The board of directors of the Private Power and Infrastructure Board (PPIB) issued a formal letter of interest (LOI) to the China Electric Power Equipment and Technology Company (CET) for the development of the line on 16 February 2017. The board also cleared the draft implementation agreement (IA) and the transmission services agreement (TSA) for approval via the Economic Coordination Committee (ECC). The PPIB confirmed the issuance of a Letter of Intent (Lol) to CET for the transmission line on 27 March 2017. The Economic Coordination Committee approved the implementation agreement (IA) and transmission services agreement (TSA) on 25 July 2017, which were executed on May 14, 2018.
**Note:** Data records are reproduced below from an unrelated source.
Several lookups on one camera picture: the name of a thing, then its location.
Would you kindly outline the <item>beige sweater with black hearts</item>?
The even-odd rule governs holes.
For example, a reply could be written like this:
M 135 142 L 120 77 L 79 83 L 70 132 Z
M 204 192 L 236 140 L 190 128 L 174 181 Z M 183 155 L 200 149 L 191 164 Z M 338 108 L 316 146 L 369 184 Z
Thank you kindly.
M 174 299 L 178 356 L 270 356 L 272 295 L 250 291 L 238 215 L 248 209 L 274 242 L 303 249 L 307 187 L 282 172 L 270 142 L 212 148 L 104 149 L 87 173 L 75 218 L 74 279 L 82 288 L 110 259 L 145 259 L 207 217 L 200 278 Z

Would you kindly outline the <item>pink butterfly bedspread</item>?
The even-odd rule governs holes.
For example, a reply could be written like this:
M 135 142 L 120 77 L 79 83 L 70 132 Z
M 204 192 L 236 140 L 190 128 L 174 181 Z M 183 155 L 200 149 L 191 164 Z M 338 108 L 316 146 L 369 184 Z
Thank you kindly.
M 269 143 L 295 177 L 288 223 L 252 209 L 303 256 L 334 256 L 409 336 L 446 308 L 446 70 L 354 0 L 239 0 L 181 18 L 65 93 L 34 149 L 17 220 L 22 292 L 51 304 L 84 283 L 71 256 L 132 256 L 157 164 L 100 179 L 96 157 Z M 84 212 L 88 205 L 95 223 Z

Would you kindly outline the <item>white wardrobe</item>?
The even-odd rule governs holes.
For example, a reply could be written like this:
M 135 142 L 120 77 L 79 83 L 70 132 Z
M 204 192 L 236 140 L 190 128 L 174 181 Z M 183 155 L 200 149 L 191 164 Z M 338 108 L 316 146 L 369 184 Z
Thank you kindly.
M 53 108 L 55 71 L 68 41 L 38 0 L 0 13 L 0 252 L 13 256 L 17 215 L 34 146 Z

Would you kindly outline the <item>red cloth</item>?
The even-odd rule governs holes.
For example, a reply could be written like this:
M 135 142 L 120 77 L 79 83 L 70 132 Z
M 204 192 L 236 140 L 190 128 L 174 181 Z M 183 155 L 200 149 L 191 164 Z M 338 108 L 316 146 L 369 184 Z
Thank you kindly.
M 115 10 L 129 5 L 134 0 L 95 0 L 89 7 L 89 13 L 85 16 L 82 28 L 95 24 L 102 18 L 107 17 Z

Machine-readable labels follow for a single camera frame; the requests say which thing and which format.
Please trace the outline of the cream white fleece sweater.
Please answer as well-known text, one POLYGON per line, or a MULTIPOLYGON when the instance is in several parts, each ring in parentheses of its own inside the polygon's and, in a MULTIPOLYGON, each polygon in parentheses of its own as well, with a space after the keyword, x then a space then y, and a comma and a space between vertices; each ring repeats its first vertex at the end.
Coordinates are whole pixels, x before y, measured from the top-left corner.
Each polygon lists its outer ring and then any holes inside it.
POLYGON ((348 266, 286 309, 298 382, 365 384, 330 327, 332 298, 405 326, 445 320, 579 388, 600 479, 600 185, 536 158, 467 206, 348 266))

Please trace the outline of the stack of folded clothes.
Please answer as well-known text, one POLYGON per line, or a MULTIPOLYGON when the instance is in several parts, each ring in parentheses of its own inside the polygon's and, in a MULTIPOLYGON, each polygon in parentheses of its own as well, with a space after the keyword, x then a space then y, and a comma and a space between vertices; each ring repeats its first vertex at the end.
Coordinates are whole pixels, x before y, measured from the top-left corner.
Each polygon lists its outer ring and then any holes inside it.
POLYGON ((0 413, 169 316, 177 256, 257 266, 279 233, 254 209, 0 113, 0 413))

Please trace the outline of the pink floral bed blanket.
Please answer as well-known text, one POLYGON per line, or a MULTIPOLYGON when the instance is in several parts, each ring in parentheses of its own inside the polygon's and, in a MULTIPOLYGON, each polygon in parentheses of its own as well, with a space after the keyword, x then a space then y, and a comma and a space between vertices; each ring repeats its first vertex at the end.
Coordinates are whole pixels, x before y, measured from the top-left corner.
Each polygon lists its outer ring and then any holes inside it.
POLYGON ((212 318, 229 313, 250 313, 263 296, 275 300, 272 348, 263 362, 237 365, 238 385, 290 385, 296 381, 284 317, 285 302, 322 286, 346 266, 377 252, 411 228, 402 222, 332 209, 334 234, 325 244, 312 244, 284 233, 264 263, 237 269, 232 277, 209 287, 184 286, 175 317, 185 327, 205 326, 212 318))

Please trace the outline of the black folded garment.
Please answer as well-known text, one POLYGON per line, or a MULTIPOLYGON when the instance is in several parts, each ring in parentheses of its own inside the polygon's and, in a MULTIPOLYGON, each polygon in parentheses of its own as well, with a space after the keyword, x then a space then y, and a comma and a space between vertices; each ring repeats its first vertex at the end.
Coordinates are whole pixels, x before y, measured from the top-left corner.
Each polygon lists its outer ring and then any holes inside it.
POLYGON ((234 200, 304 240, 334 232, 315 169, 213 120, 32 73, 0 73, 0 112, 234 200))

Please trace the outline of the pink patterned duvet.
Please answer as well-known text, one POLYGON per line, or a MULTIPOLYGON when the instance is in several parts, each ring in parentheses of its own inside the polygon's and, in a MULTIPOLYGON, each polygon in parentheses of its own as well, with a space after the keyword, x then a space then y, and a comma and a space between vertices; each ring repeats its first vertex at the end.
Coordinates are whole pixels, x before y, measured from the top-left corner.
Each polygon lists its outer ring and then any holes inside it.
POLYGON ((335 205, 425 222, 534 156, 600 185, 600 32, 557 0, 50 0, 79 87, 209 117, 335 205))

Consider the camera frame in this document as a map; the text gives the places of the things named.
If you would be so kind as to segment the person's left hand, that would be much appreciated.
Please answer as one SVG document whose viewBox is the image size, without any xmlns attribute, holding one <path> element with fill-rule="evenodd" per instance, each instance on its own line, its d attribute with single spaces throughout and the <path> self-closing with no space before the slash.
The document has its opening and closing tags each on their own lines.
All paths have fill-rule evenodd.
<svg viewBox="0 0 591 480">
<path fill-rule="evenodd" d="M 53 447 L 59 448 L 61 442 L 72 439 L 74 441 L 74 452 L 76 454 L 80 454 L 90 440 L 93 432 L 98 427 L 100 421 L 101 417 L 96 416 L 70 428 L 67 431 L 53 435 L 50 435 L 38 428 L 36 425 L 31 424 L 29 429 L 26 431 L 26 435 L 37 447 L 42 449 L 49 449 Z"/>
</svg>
On 31 March 2017, the former CEO of the Pak Matiari-Lahore Transmission Line Company (PMLTC), Wang Bo, filed an application requesting the grant of a Special Purpose Transmission License to the Pak Matiari-Lahore Transmission Company, with the license subsequently being issued on 19 February 2018 to the company by the National Electric Power Regulatory Authority (NEPRA) of Pakistan. Meanwhile on 4 August 2017, the PPIB issued a Letter of Support (LoS) to the transmission project.

As the guidelines under Transmission Line Policy 2015 require financial close to be reached within 9 months of the issuance of the LoS, the deadline for achieving financial close for the project was 4 May 2018, and NEPRA allowed a construction period of 27 months, making the Commercial Operations Date (COD) 4 August 2020. On 27 April 2018, the ECC extended the financial close date of the project to 1 December 2018, delaying the new COD to March 2021. The PPIB on 11 December 2018 again granted an extension in the LoS for the transmission line as well as a three-month extension to the deadline for achieving financial close with a new financial close deadline of 28 February 2019. The financial close was achieved and signed on 27 February 2019, one day before the revised deadline.

=== Commissioning ===
On 1 September 2021, the Matiari–Lahore transmission line began commercial operations on schedule. On the very first day of operation, the project saved Pakistan from a major grid breakdown by protecting the transmission, dispatch and distribution systems from a possible cascading effect due to tripping at Jamshoro.